The maximum vertical height to which a man can throw a ball is 136 m. The maximum horizontal distance upto which he can throw the same ball is

We know that the maximum vertical height a man can throw a ball is 136 m, and our goal is to determine the maximum horizontal distance.

First, by finding the initial speed from the maximum height, we note that the height is reached when the ball is thrown vertically upward ($$\theta = 90°$$). Using the standard relation for maximum height, we have:

$$ h_{max} = \frac{u^2}{2g} $$

Solving for $$u^2$$ gives $$u^2 = 2g \times h_{max} = 2 \times 10 \times 136 = 2720\;\text{m}^2/\text{s}^2$$, so the square of the initial speed is 2720.

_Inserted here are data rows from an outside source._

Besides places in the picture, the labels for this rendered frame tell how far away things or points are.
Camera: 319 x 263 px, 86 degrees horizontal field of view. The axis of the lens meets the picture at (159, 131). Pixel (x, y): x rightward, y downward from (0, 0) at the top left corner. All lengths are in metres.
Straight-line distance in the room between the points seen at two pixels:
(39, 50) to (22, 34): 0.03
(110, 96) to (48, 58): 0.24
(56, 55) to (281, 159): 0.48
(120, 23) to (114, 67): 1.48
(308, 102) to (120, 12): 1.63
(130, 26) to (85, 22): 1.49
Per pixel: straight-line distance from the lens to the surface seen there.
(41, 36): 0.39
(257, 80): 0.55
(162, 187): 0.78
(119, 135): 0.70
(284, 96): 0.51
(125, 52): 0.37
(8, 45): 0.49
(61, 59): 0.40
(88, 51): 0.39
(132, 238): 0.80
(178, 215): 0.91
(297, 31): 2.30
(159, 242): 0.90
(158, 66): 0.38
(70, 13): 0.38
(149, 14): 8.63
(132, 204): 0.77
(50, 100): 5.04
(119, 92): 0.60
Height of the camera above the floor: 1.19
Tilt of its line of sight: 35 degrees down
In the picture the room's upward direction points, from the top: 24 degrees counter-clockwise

Next, the maximum horizontal range on flat ground occurs at a launch angle of $$\theta = 45°$$, yielding:

$$ R_{max} = \frac{u^2 \sin(2 \times 45°)}{g} = \frac{u^2 \sin 90°}{g} = \frac{u^2}{g} $$

Substituting $$u^2 = 2720$$ and $$g = 10\;\text{m}/\text{s}^2$$ gives:

$$ R_{max} = \frac{2720}{10} = 272\;\text{m} $$

We also note the useful general result that $$R_{max} = 2h_{max}$$. Therefore, the maximum horizontal distance is 272 m, which corresponds to Option 3: 272 m.